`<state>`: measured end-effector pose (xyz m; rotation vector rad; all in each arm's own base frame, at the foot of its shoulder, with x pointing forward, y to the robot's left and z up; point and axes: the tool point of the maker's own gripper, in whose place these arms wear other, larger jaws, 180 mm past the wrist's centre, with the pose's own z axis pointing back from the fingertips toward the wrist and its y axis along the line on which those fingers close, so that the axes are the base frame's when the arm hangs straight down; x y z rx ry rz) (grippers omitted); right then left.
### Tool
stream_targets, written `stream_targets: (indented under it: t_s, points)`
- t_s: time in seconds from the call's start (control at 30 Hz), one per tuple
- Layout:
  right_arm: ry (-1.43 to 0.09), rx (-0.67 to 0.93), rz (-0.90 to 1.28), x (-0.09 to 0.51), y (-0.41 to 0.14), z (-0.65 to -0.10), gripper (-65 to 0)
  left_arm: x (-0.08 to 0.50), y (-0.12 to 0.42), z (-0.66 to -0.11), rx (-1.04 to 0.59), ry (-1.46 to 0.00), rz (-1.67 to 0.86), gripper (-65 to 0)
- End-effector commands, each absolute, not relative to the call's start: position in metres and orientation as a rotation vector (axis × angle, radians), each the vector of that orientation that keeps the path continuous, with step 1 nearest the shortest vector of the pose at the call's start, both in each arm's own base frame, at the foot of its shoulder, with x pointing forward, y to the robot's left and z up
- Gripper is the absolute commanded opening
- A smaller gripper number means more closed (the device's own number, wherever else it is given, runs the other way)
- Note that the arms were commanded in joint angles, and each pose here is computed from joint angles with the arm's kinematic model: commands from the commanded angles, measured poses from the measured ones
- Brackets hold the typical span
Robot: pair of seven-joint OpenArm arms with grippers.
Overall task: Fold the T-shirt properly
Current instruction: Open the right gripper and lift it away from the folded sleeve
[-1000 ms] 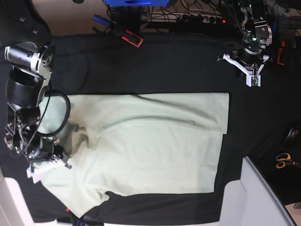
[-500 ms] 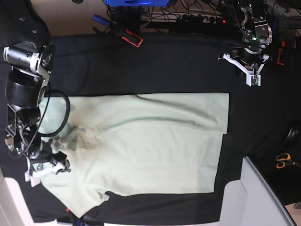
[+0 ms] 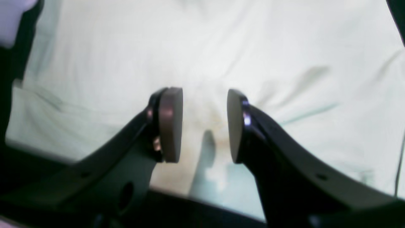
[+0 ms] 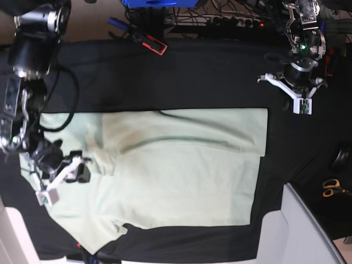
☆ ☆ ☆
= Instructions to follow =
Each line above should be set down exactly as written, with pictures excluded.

= Solution =
`<state>`: measured end-effector pose (xyz m; rotation vector rad; all in each arm's own base frame, at the foot of its shoulder, with x pointing forward, y to the robot's left and z up; point and axes: the tool point of the maker's own gripper, in whose place these arms wear other, larger jaws, 180 mm past the wrist's centre, with the pose's own z axis pointing back from the fingertips toward the wrist and its y axis along the line on which those fingers close, so that the axes are the base frame's when the arm hangs straight down; x y z rx ry rz) (grippers omitted); right then left.
### Tool
stream_targets, written `stream_targets: (indented under it: t_s, points)`
- t_s: time in seconds from the call's start (control at 30 Hz), one per tuple
- Layout:
  right_arm: ry (-1.43 to 0.09), rx (-0.67 to 0.93), rz (-0.90 to 1.28), x (-0.09 to 0.51), y (-0.41 to 0.14), z (-0.65 to -0.10), gripper (-65 to 0)
  left_arm: x (-0.08 to 0.50), y (-0.12 to 0.42), z (-0.66 to -0.11), rx (-1.04 to 0.59), ry (-1.46 to 0.00), rz (-1.67 to 0.86), gripper (-65 to 0)
- End-effector commands, each absolute, not relative to the call's start: position in metres and orientation as a rotation vector (axis × angle, radians), each the vector of that orientation that keeps the path continuous, with step 1 nearest the shortest vector of the pose at the call's start, both in each arm's own base frame, at the foot of its shoulder, with x pointing forward, y to the robot's left and z up
- Gripper is the absolute commanded opening
- A smaller gripper number means more closed (the device's own number, wherever else it is given, runs the other way)
- Note that the arms were commanded in joint angles, and each pose here is computed from joint angles with the arm's kinematic model: commands from the commanded angles, measured poses from the measured ones
- Brackets hold the typical span
Robot: pair of seven-joint OpenArm arms with grippers.
Overall task: Fold the T-shirt properly
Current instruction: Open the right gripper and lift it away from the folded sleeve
[-1000 ms] 
[-500 ms] 
[+0 ms] 
[+0 ms] 

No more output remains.